Jordan Peterson announces alternative to Klaus Schwab’s ‘apocalyptic’ WEF

by WorldTribune Staff, February 13, 2023

Jordan Peterson announced he is forming a consortium to challenge Klaus Schwab’s “apocalyptic” World Economic Forum (WEF) and its globalist aim of a “Great Reset.”

In an appearance on Joe Rogan’s podcast, Peterson said that a core idea of the consortium — which does not yet have an official name — will be to provide an “alternative vision of the future … an alternative to that kind of apocalyptic narrative that’s being put forward, at least implicitly, by organizations like the WEF.”

Jordan Peterson: ‘You don’t get to save the planet by making energy prices so expensive that no one poor can afford them.’

Peterson said the consortium wants instead to “put forward a vision that’s enticing and inviting. Imagine you can have the world you want” with “none of this Malthusian Limits to Growth nonsense.”

The Malthusian Limits to Growth is a concept based on the notion that population growth will eventually outstrip the food supply, leading to widespread famine, disease, and death.

“We get our act together,” Peterson said, “and everyone can have enough — and maybe more than enough. There is no limit to the abundance the natural world can produce.”

The consortium will discuss core ideas which include enhancing energy production and distribution, protecting individual freedoms against tyranny, and pushing back against falling birth rates with pro-family policies, Peterson told Rogan.

“You don’t get to save the planet by making energy prices so expensive that no one poor can afford them. That’s off the table,” Peterson said, adding that the development of alternative sources of energy would be welcome but “you don’t get to impose your utopian vision in the service of your narcissism on the poor. We’re going to try to make the poor rich — try to alleviate poverty.”

Analysts have criticized leftist agendas like the Green New Deal for pushing technologically immature solutions by government dictates and subsidies, making energy less reliable and more expensive, with a disproportionate impact on the poor.

Peterson said a key discussion point of the new consortium will be how to obtain “energy and resources at the lowest possible cost, as rapidly as possible, to the largest number of people around the world.”

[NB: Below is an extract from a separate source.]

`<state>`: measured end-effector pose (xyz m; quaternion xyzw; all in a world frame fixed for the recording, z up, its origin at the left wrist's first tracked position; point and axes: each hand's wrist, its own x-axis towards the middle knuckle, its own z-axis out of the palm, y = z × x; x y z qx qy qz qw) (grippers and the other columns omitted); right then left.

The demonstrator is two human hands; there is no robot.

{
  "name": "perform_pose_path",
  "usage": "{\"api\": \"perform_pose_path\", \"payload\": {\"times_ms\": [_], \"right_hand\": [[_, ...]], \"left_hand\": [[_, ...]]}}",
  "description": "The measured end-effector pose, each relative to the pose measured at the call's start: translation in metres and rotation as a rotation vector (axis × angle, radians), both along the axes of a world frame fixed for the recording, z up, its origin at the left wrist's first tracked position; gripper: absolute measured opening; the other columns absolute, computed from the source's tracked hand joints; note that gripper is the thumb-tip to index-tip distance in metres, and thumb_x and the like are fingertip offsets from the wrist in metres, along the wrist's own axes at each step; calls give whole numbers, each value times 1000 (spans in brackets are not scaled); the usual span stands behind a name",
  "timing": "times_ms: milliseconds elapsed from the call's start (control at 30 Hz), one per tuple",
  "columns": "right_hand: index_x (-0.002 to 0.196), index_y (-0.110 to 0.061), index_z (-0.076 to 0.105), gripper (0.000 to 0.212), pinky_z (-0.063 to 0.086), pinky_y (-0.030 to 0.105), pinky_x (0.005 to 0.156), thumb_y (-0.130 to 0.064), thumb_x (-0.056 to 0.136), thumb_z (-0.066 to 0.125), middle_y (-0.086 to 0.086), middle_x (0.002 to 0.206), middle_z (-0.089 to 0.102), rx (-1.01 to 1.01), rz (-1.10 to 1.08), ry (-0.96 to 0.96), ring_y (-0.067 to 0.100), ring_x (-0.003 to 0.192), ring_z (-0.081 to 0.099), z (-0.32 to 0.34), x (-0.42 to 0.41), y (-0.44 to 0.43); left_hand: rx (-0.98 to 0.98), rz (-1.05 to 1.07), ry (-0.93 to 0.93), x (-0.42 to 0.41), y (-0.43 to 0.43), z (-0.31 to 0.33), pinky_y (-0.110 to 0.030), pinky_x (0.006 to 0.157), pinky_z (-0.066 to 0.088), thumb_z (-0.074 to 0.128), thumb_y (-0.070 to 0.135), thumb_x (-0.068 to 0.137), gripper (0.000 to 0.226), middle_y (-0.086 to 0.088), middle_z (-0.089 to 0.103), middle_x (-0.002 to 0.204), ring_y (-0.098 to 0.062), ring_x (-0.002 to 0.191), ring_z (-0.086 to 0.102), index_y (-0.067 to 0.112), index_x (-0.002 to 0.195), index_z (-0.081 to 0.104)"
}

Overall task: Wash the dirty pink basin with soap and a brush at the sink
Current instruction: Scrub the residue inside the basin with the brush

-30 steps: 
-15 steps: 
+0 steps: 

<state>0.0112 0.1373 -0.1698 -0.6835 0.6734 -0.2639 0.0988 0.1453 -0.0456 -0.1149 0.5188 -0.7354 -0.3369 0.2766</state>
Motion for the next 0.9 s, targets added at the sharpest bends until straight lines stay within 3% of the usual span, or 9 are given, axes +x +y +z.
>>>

The consortium will also look at ways to manage governance in order to “stop the march of something like pathological gigantism,” which Peterson described as growing power by a combination of corporate, governmental, and media in what he described as a kind of “corrupt collusion.”

He also said that discussions would involve exploring a “pro-human” view of stewardship: “How do we prioritize our attempts to establish our states and our international relationships properly, so that we prioritize human well-being in a way that’s in harmony with nature to the extent possible, while avoiding the trappings of the Malthusian idea that there are too many ‘mouths on the planet to feed and that you’re evil if you just think about having children.’ ”

Further, Peterson said the consortium will explore policies that would counteract falling birth rates by encouraging stable, two-parent families that are “child-centered.”

“In the West, because we’re very immature, we think that the purpose of a marriage is the happiness of the people who are involved in the marriage, the husband and the wife. And that’s just not the purpose of marriage at all,” Peterson said. “The purpose is long-term facilitation of their psychological and spiritual development and the establishment of an environment that’s beneficial to children.”

Peterson said around 2,000 business, cultural, and political figures will be invited to take part in the consortium with an initial goal of being held in October/November 2023 in London.

Peterson added that he wants the discussions to be open to the public and membership in the organization to be as broad as possible.

That would put participation at a similar scale to the WEF’s recent meeting in Davos, Switzerland, which amassed around 2,700 international leaders including heads of state, Wall Street executives, central bankers, and celebrities.